Now change the face to world. Brown is a cross-country big-rig driver, a veteran in an
environment that is steadily hoping to recruit more women at a time when the industry is facing a
steep shortage of jobs as it seeks to keep up with America's growing demand for products, from
steaks to large-screen TVs. At the end of 2018, the American Trucking Associations reported a
shortage of about 60,000 drivers, leading trucking companies to search for new pools of
candidates, be they veterans, refugees or women.

Brown, who owns her tractor-truck, is taking her own precautions as regards health. She tries to
park in the front line of trucks when she spends the night at a stand, not the last. She's not going
through trailers where it can't be easily seen. And she tries to park in such a way as to allow her a
straight line to walk to a truck stop.

She said she was lucky, receiving some counseling from other drivers about how to be safe when
she started driving more than three decades ago. Some of her rules are hard and fast: "You can be
friendly, but don't invite someone in the cab of your truck and don't get in theirs."

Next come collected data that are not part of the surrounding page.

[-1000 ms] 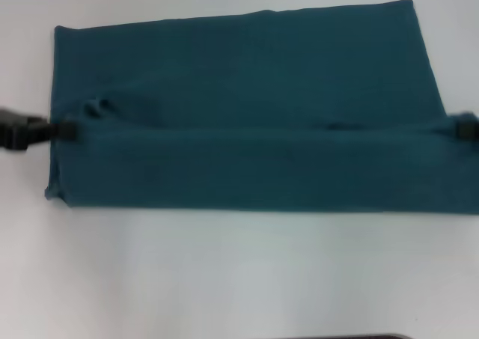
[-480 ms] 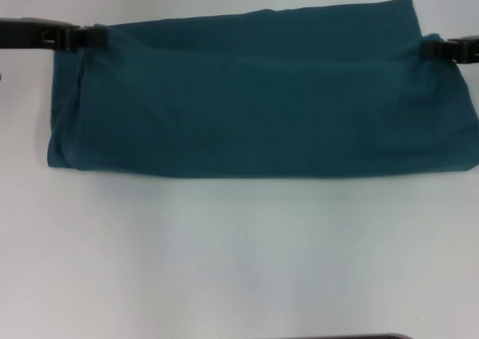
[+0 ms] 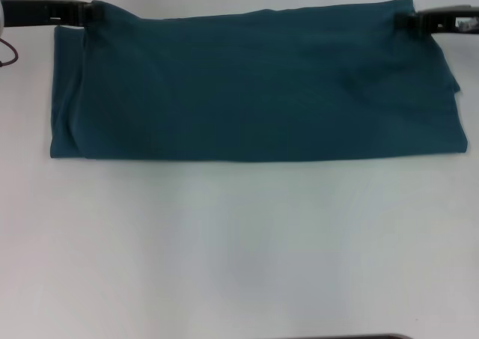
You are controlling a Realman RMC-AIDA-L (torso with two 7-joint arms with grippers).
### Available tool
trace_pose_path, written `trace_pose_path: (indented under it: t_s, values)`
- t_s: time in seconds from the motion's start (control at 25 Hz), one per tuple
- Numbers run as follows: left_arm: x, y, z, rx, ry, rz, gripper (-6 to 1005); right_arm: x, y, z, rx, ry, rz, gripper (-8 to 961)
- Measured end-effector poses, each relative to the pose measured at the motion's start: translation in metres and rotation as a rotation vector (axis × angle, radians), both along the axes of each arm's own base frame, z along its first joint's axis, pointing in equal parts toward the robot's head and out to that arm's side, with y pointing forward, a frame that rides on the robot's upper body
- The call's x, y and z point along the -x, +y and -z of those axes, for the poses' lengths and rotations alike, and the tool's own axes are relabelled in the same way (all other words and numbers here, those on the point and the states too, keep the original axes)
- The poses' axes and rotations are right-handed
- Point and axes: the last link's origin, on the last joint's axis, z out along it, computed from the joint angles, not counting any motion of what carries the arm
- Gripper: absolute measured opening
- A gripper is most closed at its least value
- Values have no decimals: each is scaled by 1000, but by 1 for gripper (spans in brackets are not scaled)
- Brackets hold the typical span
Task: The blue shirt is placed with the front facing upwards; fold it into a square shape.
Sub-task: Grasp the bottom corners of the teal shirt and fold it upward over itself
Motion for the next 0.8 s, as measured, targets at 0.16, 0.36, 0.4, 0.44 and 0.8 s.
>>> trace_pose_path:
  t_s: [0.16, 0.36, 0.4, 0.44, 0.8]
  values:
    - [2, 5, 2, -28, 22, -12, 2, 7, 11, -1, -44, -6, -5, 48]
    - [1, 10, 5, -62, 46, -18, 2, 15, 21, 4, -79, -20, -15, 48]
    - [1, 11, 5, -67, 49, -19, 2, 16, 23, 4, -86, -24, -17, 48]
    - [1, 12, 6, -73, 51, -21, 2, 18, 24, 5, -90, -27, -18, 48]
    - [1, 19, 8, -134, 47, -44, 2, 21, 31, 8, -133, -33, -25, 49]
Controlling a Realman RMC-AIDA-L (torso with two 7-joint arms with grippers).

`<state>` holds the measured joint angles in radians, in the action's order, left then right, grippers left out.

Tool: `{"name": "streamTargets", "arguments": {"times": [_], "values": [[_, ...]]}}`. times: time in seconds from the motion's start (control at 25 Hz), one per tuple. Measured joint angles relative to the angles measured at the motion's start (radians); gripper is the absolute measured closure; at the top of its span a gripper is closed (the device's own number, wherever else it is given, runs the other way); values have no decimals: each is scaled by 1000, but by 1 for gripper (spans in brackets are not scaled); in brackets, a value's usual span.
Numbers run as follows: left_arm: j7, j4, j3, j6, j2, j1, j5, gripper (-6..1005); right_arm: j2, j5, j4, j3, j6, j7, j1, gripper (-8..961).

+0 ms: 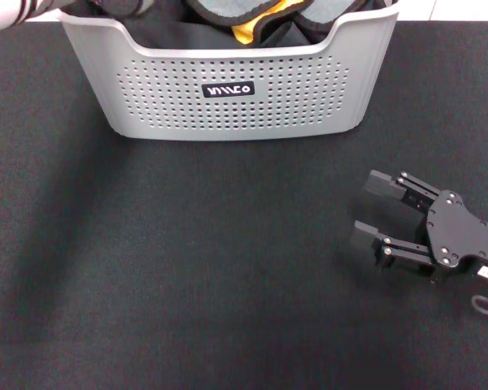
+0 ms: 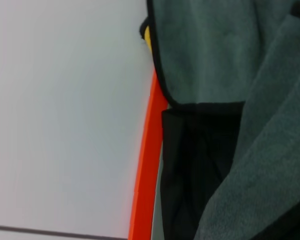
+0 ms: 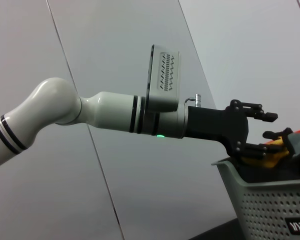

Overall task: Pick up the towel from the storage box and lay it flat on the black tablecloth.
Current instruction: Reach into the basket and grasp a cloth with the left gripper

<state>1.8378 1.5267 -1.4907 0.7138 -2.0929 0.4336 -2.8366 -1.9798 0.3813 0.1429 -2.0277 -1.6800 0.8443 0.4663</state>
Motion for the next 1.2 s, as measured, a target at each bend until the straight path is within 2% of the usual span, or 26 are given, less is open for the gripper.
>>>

More women are joining her on the battlefield that is life on the open road. Women made up
6.2 percent of all truck drivers as of 2017, up from 4.9 percent in 2008, the ATA reports. A
survey conducted by Women in Trucking found that they were asked to rate how secure
they felt on the job on a scale of one to ten, women truck drivers answering on average 4.4.
The organization said Truck Stops were advised to add better lighting, more security and
fencing.

But still after all of this why women are least interested to this profession? The answer is
women are still treated inferior to Men. And they mostly thought they are. So Driving is on
least priority list. Fear induced by community. Trucking can be dirty, difficult work. No
support for family to learn even if they have vehicle at home. While driving around
customers, male drivers would stare at them, some in disbelief and some mockingly. Here
comes the safety issue. Everyone talk about the gender equality. Is this equality? No and we
together have to change all of this.